As the former fiction/nonfiction editor at the New Yorker and now as Slate magazine's culture critic, O'Rourke is used to writing about the outside world, rather than her interior one. "I wrote cultural criticism, about the intersection of politics and culture," she said. In Slate pieces, "I was present, but I didn't give my full life story."

But while writing The Long Goodbye, a story about both how she dealt with her mother's death and also her coming to terms with the lack of American grief rituals, O'Rourke discovered that she needed to place herself within the story. Although she felt uncomfortable with the idea, a friend reminded her that grief is a personal story, she told the audience of about 40 people. "You have to be willing to put yourself on the page."

DeWoskin, who has published two novels and a memoir about living in Beijing in the 1990s just after graduating from Columbia University, was also hesitant to write a memoir.
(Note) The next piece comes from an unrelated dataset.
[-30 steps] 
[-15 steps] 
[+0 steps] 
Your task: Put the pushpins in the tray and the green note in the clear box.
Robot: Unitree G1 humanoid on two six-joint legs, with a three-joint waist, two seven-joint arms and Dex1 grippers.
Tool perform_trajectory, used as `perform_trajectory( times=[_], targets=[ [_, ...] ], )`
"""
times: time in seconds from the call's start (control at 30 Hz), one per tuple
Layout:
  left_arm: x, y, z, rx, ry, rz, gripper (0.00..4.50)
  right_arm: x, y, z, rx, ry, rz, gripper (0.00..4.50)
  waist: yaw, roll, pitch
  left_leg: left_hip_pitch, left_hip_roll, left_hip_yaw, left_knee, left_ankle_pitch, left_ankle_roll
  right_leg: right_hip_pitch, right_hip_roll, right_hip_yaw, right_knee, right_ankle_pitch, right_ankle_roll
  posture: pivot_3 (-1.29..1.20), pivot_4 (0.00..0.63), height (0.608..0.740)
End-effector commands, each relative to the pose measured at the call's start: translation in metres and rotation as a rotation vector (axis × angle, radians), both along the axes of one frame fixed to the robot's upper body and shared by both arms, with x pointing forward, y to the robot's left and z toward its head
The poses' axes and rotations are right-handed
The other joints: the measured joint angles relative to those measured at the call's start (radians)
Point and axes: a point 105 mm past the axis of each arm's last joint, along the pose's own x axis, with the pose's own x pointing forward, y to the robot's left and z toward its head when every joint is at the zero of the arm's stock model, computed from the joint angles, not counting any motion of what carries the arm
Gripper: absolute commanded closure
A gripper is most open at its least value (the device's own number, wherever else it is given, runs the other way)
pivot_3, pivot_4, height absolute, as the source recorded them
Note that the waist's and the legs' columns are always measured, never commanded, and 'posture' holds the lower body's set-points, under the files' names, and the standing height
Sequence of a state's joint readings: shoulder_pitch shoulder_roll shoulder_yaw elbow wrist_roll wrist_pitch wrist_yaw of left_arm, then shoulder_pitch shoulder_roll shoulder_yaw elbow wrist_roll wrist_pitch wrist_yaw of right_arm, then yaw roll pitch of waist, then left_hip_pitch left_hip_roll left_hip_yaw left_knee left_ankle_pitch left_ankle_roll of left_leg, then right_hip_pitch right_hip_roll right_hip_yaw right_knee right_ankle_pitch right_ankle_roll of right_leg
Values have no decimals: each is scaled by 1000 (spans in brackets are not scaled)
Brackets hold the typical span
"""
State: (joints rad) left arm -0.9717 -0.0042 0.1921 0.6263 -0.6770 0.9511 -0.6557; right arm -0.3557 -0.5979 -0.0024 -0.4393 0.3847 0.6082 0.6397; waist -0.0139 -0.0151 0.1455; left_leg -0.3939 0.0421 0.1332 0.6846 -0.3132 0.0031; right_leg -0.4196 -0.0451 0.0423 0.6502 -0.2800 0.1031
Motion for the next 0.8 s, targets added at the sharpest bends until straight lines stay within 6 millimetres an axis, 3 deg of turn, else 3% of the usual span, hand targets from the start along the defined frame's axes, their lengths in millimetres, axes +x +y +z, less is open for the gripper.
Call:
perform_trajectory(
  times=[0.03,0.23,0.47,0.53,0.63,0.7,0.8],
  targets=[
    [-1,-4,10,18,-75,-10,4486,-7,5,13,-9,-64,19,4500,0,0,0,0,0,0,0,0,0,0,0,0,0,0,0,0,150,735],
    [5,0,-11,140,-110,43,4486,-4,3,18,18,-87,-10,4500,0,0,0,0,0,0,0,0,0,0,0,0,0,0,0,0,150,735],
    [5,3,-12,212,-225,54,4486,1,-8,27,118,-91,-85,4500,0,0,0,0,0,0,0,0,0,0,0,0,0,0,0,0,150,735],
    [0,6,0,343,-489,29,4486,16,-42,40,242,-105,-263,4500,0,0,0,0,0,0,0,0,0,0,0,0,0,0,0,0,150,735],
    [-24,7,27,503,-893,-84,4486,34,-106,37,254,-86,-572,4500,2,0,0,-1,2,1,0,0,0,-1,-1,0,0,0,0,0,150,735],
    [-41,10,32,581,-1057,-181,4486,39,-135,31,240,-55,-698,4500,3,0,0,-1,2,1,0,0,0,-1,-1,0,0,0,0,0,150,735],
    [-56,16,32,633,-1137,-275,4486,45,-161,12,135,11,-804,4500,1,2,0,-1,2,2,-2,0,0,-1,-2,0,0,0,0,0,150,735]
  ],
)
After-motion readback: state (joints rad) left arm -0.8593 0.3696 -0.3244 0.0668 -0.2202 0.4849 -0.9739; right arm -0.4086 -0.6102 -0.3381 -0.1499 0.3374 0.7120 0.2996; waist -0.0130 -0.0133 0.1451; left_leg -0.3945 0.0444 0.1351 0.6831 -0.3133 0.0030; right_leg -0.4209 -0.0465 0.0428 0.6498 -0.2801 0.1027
It's hard, she said, because the writer has to be both the narrator and the character. "The narrator has certain wisdom that the character lacks."

She had to "cleave [herself] into two" to write the story, which started as a series of essays about her Chinese friends during the country's transition from communism but turned into a memoir about her PR job abroad and about her casting in a Chinese soap opera called Foreign Babes in Beijing.deWoskin.jpg

Both women feel a constant need to record, either through diary entries or notes. O'Rourke remembers having a conversation with her father, a really intense one, after their family dog died, when she was struck with the impulse to grab a notebook and start writing it down.

Says DeWoskin, "Writers are always listening, always thinking, always preserving."